Hester looked stunned, meeting Dellarobia’s gaze,
eyeing the boots and the chenille scarf. “Look at you. What’s got into you?”

Dellarobia wondered if she looked as she felt, like
a woman fleeing a fire.

“Preston, honey, say bye-bye to your Mammaw.” She
clenched the filter of her cigarette lightly between her teeth so she could lift
Cordelia to her hip, take Preston’s hand, and steer her family toward something
better than this.

2

Family Territory

O
n shearing day the weather turned cool and fine. On the strength of that and nothing more, just a few degrees of temperature, the gray clouds scurried away to parts unknown like a fleet of barn cats. The chore of turning ninety ewes and their uncountable half-grown lambs through the shearing stall became a day’s good work instead of the misery expected by all. As far as Dellarobia could remember, no autumn shearing had been so pleasant. After all the months of dampness, the air inside the barn now seemed unnaturally dry. Stray motes of fleece flecked the beams of light streaming from the high windows, and the day smelled mostly of lanolin rather than urine and mud. The shorn fleeces were dry enough to be skirted while still warm off the sheep. Dellarobia stood across from her mother-in-law at the skirting table where they worked with four other women, picking over the white fleece spread out between them. The six of them surrounded the table evenly like numbers on a clock, but with more hands, all reaching inward rather than out.

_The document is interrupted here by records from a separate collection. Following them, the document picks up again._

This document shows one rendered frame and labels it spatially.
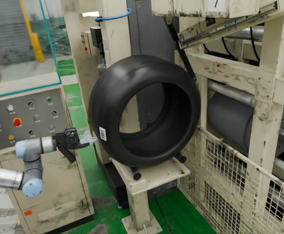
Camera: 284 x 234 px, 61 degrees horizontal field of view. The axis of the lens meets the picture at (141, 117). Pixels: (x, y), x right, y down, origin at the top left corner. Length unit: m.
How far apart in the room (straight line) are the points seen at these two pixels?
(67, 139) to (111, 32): 0.61
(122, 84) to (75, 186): 1.19
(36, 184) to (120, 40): 0.83
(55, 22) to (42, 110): 8.38
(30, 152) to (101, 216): 1.35
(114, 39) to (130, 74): 0.36
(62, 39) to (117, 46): 8.72
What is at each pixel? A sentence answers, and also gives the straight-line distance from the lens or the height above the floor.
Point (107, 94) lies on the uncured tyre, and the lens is 1.08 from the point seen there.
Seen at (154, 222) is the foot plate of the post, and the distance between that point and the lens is 2.24.
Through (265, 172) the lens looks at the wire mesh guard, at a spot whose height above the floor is 1.00.
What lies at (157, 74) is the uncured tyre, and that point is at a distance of 1.09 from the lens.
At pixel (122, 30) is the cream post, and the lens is 1.39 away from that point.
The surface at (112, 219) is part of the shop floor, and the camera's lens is 2.33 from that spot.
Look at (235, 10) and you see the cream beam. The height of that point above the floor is 1.66.
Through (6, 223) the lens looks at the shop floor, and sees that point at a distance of 2.71.
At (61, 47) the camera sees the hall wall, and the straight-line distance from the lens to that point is 10.11.
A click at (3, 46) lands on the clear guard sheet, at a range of 1.66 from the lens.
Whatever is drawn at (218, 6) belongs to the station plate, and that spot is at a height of 1.68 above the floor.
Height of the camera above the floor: 1.73
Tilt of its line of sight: 26 degrees down
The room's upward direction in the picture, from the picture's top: 6 degrees counter-clockwise
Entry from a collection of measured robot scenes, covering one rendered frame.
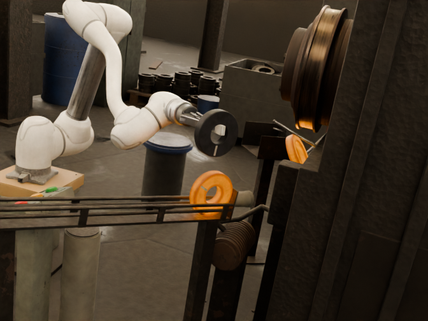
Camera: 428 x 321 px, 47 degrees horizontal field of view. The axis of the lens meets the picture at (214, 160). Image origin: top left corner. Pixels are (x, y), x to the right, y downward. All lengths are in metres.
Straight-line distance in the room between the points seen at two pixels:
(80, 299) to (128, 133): 0.59
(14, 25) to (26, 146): 2.31
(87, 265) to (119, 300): 0.58
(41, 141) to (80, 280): 0.78
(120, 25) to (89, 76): 0.27
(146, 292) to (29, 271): 0.70
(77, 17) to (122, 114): 0.49
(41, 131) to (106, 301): 0.80
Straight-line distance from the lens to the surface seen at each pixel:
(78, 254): 1.70
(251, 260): 2.71
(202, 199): 1.59
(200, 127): 1.53
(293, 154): 2.00
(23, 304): 1.90
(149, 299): 2.30
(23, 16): 4.57
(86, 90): 2.32
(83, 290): 1.78
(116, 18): 2.19
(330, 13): 1.85
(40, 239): 1.77
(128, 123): 1.76
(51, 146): 2.33
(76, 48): 5.21
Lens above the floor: 1.33
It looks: 19 degrees down
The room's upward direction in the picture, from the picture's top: 9 degrees clockwise
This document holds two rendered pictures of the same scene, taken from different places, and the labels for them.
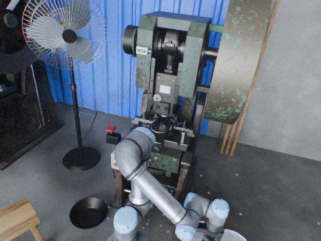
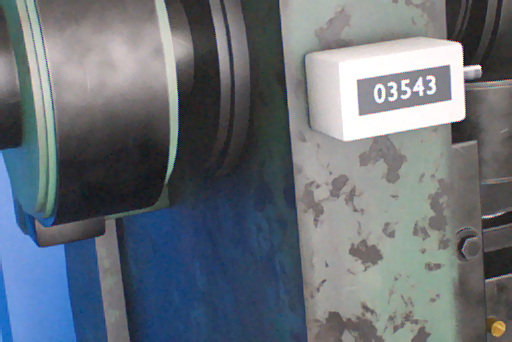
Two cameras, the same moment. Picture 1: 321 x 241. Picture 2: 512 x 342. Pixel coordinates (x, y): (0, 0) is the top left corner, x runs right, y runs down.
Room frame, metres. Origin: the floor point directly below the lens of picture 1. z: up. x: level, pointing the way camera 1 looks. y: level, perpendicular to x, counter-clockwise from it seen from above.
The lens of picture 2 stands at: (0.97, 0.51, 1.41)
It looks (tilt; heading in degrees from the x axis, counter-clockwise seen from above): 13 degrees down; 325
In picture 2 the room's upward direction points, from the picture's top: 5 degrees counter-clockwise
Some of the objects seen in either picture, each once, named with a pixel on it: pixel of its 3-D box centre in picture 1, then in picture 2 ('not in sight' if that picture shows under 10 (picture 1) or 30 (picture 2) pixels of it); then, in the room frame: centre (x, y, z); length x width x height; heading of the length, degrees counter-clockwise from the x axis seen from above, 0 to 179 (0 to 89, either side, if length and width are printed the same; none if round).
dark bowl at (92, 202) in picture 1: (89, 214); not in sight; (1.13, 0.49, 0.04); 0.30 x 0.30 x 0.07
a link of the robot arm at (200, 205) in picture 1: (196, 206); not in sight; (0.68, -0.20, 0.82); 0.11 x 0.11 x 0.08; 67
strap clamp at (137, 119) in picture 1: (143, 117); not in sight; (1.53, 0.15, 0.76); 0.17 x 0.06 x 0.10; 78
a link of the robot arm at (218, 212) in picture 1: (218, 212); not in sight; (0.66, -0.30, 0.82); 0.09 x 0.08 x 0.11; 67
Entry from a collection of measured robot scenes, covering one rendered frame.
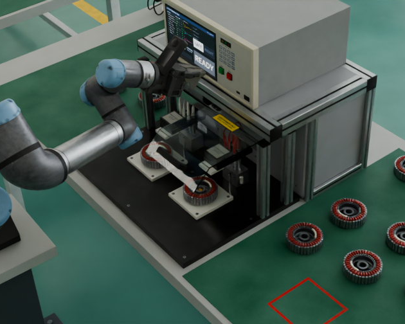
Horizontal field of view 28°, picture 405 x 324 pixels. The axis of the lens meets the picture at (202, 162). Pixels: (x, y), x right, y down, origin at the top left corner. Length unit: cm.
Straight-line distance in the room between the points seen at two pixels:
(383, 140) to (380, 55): 196
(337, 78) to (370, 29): 257
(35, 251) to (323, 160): 94
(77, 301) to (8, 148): 154
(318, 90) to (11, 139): 99
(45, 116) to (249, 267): 109
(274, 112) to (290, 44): 20
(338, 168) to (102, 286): 122
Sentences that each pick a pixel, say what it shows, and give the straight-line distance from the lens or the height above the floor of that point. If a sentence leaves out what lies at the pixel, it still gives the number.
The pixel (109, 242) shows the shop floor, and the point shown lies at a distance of 360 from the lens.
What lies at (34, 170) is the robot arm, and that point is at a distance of 194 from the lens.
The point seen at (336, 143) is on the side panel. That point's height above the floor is 91.
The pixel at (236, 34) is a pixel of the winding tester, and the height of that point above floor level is 132.
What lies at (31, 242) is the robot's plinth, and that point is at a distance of 257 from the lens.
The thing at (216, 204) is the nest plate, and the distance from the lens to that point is 256.
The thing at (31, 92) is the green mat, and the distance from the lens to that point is 324.
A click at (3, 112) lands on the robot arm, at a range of 194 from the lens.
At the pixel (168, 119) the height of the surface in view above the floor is 92.
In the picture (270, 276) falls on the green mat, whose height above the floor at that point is 75.
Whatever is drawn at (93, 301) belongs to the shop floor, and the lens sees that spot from 337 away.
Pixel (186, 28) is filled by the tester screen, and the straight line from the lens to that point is 252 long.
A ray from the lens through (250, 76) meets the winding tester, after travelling 233.
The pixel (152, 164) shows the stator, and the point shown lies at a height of 81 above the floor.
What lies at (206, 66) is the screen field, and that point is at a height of 116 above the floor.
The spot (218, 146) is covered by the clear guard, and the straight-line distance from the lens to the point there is 233.
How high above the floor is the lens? 249
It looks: 39 degrees down
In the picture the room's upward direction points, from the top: 3 degrees counter-clockwise
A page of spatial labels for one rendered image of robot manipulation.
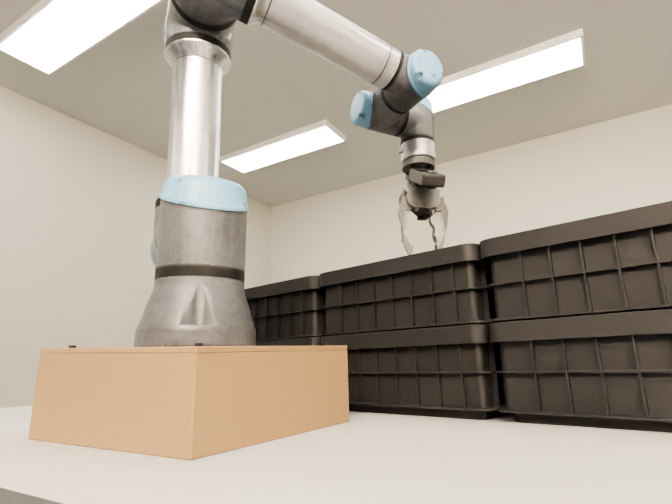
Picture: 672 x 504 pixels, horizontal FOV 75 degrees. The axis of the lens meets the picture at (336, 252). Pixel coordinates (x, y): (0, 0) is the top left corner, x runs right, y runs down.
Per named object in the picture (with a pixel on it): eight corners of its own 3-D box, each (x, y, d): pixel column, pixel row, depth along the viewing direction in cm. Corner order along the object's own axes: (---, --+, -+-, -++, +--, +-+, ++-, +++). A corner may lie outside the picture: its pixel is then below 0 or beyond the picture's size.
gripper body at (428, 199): (431, 223, 99) (429, 174, 102) (443, 210, 90) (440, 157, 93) (398, 222, 98) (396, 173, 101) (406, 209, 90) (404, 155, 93)
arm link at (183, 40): (151, 274, 62) (171, -48, 73) (146, 287, 75) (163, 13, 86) (236, 278, 67) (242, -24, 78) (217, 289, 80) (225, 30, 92)
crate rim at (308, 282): (314, 287, 78) (314, 274, 78) (217, 305, 97) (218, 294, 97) (429, 306, 107) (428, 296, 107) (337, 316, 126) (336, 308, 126)
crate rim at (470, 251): (475, 258, 58) (473, 241, 59) (314, 287, 78) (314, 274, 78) (561, 290, 88) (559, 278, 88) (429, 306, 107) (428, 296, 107)
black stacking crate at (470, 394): (493, 422, 53) (482, 323, 56) (316, 410, 72) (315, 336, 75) (578, 398, 82) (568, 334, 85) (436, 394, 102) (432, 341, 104)
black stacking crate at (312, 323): (315, 342, 75) (314, 277, 78) (216, 349, 94) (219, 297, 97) (431, 346, 104) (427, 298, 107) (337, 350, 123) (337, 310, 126)
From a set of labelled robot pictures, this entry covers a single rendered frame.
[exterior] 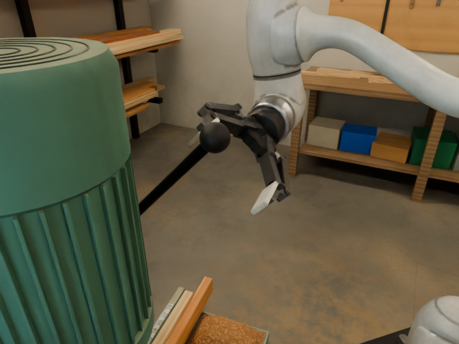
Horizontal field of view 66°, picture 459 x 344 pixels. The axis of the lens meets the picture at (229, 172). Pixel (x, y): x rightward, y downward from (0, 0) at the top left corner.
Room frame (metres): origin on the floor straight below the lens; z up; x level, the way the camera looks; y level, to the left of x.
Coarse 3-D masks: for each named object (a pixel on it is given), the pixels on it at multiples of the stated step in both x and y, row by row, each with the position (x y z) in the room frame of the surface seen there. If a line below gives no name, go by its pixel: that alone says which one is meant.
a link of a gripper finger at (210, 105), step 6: (210, 102) 0.55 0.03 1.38; (210, 108) 0.54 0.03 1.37; (216, 108) 0.55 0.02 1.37; (222, 108) 0.57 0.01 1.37; (228, 108) 0.58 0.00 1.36; (234, 108) 0.59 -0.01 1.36; (240, 108) 0.61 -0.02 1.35; (198, 114) 0.55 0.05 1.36; (222, 114) 0.58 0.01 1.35; (228, 114) 0.59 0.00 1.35
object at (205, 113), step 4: (204, 108) 0.54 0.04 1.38; (200, 112) 0.54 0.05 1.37; (204, 112) 0.54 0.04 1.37; (208, 112) 0.54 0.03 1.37; (204, 116) 0.54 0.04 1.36; (208, 116) 0.53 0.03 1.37; (204, 120) 0.51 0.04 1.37; (208, 120) 0.52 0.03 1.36; (212, 120) 0.53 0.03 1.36; (200, 124) 0.50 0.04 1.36; (204, 124) 0.50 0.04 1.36; (200, 128) 0.50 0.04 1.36
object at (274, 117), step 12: (264, 108) 0.64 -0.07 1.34; (252, 120) 0.60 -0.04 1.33; (264, 120) 0.61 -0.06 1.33; (276, 120) 0.61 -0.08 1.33; (240, 132) 0.58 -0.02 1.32; (252, 132) 0.57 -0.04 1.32; (264, 132) 0.60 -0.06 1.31; (276, 132) 0.60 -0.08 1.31; (252, 144) 0.56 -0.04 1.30; (264, 144) 0.57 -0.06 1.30; (276, 144) 0.60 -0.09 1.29
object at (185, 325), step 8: (208, 280) 0.61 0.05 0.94; (200, 288) 0.58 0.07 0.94; (208, 288) 0.59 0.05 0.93; (200, 296) 0.56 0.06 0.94; (208, 296) 0.59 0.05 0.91; (192, 304) 0.54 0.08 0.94; (200, 304) 0.55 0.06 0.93; (184, 312) 0.52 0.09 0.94; (192, 312) 0.52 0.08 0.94; (200, 312) 0.55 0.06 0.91; (184, 320) 0.50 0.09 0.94; (192, 320) 0.51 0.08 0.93; (176, 328) 0.48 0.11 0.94; (184, 328) 0.48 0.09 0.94; (192, 328) 0.51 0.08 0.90; (176, 336) 0.46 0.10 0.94; (184, 336) 0.48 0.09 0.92
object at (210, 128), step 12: (204, 132) 0.36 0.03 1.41; (216, 132) 0.35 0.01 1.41; (228, 132) 0.36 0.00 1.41; (204, 144) 0.35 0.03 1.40; (216, 144) 0.35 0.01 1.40; (228, 144) 0.36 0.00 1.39; (192, 156) 0.37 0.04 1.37; (180, 168) 0.37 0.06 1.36; (168, 180) 0.38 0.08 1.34; (156, 192) 0.39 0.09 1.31; (144, 204) 0.39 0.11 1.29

There was no denying the clear sky was fortuitous. If the sheep had stood in rain and mud all morning waiting to be shorn, some of the wool would have been too fouled for sale. A lot of income turned on a few points of humidity. But good luck was too simple for Hester, who now declared that God had taken a hand in the weather. Dellarobia felt provoked by the self-congratulation. “So you’re thinking God made the rain stop last night, just for us?” she asked.

“Know that the Lord God is mighty,” replied Hester, who likely could live her whole life as a string of Bible quotes. She looked daunting in a red-checked blouse with pearl snaps and white piping on the yoke. Everyone else wore old work clothes, but Hester nearly always dressed as if she might later be headed out for a square dance. The festivities never materialized.

“Okay, then, he must hate the Cooks.” Dellarobia’s insolence gave her a rush, like a second beer on an empty stomach. If Hester was suggesting God as a coconspirator in farming gains and losses, she should own up to it. The neighbors’ tomato crop had melted to liquid stench on the vine under the summer’s nonstop rains, and their orchard grew a gray, fungal caul that was smothering the fruit and trees together.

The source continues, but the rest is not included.